USCA4 Appeal: 22-1147 Doc: 88 Filed: 11/13/2025 Pg: 1 of 12

PUBLISHED

UNITED STATES COURT OF APPEALS FOR THE FOURTH CIRCUIT

No. 22-1147

CESAR SOLIS-FLORES,

Petitioner,

v.

PAMELA JO BONDI, Attorney General,

Respondent.

On Remand from the Supreme Court of the United States. (S. Ct. No. 23-913)

Submitted: October 7, 2024 Decided: November 13, 2025

Before DIAZ, Chief Judge, and RUSHING and HEYTENS, Circuit Judges.

Petition for review denied by published opinion. Judge Rushing wrote the opinion, in which Chief Judge Diaz and Judge Heytens joined.

ON BRIEF: Benjamin R. Winograd, IMMIGRANT & REFUGEE APPELLATE CENTER, LLC, Alexandria, Virginia; Lisa T. Johnson-Firth, VANDERPOOL, FROSTICK & NISHANIAN, PC, Manassas, Virginia; Jeffrey L. Fisher, Menlo Park, California, Daniel Lautzenheiser, O’MELVENY & MEYERS LLP, Washington, D.C., for Petitioner. Brian M. Boynton, Principal Deputy Assistant Attorney General, Holly M. Smith, Assistant Director, David J. Schor, Senior Litigation Counsel, Lindsay Glauner, Senior Litigation Counsel, Sarah K. Pergolizzi, Senior Litigation Counsel, Rodolfo D. Saenz, Office of Immigration Litigation, Civil Division, UNITED STATES DEPARTMENT OF JUSTICE, Washington, D.C., for Respondent. USCA4 Appeal: 22-1147 Doc: 88 Filed: 11/13/2025 Pg: 2 of 12

RUSHING, Circuit Judge:

Cesar Solis-Flores, a native and citizen of Mexico, petitions for review of a final

order of removal entered by the Board of Immigration Appeals. The Board determined

that Solis-Flores was ineligible for cancellation of removal because his prior conviction for

receipt of stolen property was a crime involving moral turpitude. In a published opinion,

we agreed and so denied the petition for review in part. 1 Solis-Flores v. Garland, 82 F.4th

264 (4th Cir. 2023), vacated, 144 S. Ct. 2709 (2024). In reaching that decision, we deferred

to the Board’s reasonable determination regarding what type of conduct involves moral

turpitude, applying Chevron, U.S.A., Inc. v. Natural Resources Defense Council, Inc., 467

U.S. 837 (1984).

After we issued our prior opinion, the Supreme Court of the United States overruled

Chevron in Loper Bright Enterprises v. Raimondo, 144 S. Ct. 2244 (2024). The Court then

vacated our decision in this case and remanded for reconsideration in light of Loper Bright.

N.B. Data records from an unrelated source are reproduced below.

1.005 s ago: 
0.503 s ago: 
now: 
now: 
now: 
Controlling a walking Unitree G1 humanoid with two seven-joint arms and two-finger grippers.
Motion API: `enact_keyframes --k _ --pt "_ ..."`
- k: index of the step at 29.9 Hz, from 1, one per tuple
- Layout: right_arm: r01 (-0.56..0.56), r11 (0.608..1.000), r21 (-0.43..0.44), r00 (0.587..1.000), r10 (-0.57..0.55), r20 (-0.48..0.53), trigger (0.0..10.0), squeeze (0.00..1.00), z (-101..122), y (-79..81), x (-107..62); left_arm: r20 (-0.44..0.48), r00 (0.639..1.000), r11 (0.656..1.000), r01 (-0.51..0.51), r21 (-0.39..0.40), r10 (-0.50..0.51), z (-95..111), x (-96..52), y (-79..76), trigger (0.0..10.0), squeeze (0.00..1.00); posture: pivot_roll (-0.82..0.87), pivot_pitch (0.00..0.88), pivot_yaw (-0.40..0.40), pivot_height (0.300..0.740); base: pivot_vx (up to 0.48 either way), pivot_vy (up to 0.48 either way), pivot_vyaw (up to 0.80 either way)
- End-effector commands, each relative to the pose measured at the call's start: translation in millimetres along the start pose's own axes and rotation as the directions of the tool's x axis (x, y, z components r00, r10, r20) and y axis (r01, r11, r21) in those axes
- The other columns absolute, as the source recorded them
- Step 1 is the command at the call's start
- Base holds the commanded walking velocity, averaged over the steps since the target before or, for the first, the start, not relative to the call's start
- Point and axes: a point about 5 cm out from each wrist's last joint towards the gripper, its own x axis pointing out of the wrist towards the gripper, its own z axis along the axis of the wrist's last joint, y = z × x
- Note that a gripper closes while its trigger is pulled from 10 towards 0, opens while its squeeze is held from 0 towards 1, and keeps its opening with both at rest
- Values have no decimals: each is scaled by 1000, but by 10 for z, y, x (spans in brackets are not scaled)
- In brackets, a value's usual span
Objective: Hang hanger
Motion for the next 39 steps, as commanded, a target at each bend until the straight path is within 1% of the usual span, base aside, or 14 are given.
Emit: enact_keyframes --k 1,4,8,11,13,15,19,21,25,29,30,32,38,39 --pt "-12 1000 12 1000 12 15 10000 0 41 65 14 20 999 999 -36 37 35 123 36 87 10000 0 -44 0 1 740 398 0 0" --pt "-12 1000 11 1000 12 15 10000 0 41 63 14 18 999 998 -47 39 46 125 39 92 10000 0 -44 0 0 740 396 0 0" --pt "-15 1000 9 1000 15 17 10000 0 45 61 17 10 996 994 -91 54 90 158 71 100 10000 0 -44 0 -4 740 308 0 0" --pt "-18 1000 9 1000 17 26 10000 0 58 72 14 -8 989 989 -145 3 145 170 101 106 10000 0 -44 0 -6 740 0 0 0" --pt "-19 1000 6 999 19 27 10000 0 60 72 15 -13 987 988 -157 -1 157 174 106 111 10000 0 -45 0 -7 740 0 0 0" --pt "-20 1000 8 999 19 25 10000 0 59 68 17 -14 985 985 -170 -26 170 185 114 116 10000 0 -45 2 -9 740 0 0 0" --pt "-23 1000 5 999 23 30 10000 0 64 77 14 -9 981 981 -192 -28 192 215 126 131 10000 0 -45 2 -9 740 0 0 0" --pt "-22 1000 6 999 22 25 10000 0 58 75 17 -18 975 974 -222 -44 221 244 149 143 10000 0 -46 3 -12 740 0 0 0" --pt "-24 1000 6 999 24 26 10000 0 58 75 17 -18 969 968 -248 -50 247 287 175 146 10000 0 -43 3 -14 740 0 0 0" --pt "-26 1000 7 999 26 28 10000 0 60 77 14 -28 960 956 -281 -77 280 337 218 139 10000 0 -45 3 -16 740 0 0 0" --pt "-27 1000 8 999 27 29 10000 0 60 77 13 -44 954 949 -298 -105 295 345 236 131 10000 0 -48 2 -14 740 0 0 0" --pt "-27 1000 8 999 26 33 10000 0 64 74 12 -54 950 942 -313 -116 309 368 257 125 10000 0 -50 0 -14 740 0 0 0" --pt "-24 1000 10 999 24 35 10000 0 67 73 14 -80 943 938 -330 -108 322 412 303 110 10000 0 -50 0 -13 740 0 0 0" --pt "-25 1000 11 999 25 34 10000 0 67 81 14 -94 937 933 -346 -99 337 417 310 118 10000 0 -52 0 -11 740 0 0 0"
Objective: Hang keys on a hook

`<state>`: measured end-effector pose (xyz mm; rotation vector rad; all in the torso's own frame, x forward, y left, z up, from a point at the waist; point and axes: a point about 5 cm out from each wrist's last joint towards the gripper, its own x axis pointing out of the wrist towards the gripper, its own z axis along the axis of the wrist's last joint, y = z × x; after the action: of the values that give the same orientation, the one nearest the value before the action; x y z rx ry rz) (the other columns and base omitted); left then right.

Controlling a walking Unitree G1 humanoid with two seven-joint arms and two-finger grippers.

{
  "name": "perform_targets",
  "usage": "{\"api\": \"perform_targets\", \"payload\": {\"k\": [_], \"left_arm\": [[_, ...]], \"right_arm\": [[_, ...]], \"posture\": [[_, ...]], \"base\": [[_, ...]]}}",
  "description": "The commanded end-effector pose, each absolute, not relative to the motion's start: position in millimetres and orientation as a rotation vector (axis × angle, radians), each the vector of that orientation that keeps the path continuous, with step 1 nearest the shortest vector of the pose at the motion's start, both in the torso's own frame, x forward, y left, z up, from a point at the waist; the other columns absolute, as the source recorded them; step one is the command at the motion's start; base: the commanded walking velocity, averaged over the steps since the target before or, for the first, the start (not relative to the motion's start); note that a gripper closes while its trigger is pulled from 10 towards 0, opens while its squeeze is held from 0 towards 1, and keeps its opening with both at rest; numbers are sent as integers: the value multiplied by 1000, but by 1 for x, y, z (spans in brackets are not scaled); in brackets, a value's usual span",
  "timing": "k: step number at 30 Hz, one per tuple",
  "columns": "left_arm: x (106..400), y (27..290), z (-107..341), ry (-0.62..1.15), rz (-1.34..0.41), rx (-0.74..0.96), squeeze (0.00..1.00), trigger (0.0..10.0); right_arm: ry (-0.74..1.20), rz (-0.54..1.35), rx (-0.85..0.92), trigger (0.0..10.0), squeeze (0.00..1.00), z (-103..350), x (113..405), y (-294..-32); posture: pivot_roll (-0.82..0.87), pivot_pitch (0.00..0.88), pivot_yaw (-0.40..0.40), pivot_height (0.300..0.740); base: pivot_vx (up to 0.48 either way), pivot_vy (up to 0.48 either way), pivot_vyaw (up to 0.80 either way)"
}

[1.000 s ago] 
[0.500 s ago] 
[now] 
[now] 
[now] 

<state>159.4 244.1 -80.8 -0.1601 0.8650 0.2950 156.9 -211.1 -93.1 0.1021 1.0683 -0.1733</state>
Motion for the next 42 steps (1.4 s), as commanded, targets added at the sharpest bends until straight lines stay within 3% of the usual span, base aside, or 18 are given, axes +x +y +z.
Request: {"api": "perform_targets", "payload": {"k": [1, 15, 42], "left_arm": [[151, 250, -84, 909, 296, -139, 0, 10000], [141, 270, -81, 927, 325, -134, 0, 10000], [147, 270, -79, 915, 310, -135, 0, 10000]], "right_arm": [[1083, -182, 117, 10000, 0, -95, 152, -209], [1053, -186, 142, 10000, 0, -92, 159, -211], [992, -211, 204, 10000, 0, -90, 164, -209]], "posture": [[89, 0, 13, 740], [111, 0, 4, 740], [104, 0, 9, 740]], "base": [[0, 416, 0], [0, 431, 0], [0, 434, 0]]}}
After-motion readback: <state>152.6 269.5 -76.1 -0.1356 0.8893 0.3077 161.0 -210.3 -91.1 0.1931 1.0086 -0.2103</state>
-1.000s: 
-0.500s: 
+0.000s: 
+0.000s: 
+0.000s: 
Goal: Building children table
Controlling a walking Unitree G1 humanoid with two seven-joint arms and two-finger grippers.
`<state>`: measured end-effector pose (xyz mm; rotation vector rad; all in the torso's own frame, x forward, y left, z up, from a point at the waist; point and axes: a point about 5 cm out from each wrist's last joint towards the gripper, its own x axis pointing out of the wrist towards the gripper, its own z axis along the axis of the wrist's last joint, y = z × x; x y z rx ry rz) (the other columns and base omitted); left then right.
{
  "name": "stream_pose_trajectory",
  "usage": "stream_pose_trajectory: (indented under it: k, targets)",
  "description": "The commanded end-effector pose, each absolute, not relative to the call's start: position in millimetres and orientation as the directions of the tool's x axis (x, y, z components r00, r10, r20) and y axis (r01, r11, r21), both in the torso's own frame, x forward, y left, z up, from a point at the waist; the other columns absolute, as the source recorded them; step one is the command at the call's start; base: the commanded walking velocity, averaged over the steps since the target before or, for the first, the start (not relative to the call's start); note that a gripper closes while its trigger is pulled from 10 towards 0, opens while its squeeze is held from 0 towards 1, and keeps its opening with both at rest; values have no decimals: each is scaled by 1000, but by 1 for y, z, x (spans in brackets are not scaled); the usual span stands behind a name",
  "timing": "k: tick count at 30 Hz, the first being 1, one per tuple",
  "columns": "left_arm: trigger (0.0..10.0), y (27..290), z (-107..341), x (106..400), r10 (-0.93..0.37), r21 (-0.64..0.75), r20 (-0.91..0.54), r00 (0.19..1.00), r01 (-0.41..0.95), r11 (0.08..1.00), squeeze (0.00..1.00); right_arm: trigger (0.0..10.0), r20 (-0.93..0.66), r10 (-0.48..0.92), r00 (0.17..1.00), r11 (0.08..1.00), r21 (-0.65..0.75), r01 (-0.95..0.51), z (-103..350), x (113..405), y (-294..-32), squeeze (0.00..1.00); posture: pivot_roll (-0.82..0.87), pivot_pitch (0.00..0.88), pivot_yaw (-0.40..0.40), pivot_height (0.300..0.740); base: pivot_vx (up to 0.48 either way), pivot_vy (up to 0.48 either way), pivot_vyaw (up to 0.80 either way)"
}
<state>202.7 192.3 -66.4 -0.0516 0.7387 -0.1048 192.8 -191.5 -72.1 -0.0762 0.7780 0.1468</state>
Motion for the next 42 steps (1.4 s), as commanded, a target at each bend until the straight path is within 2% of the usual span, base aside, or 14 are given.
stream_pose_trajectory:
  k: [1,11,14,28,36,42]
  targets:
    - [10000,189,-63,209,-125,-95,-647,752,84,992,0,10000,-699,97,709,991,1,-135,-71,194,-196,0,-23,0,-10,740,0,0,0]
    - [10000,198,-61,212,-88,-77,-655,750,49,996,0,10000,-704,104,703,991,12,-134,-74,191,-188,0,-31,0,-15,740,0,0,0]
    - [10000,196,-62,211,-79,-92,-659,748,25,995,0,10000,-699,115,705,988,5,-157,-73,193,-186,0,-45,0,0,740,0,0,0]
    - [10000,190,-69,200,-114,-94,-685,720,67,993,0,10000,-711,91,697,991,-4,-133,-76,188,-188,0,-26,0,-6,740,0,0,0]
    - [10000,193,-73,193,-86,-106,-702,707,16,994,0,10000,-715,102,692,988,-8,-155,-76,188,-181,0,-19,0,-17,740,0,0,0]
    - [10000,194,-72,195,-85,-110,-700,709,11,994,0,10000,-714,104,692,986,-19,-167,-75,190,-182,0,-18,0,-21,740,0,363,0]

Upon reconsideration, and after reviewing the parties’ supplemental briefs, we conclude

that Loper Bright changes the analysis but does not alter the result here. Without applying

Chevron deference, we again conclude that Solis-Flores’s conviction for receipt of stolen

property was a crime involving moral turpitude. Accordingly, we deny his petition.

1 We also granted the petition in part and remanded to the Board to consider Solis- Flores’s request for a remand to the immigration judge (IJ) for a new period of voluntary departure. In his subsequent supplemental brief, Solis-Flores informed us that he has withdrawn that request. So we no longer address the voluntary departure issue he raised in his original briefing. 2 USCA4 Appeal: 22-1147 Doc: 88 Filed: 11/13/2025 Pg: 3 of 12

I.

In 2012, the Department of Homeland Security issued Solis-Flores a notice to

appear, charging that he was removable as an alien present in the United States without

having been admitted or paroled. Solis-Flores admitted he was removable as charged and

applied for cancellation of removal. See 8 U.S.C. § 1229b(b). After conducting a hearing,

the IJ concluded that Solis-Flores was not eligible for cancellation of removal because he

had previously been convicted of a crime involving moral turpitude. See 8 U.S.C.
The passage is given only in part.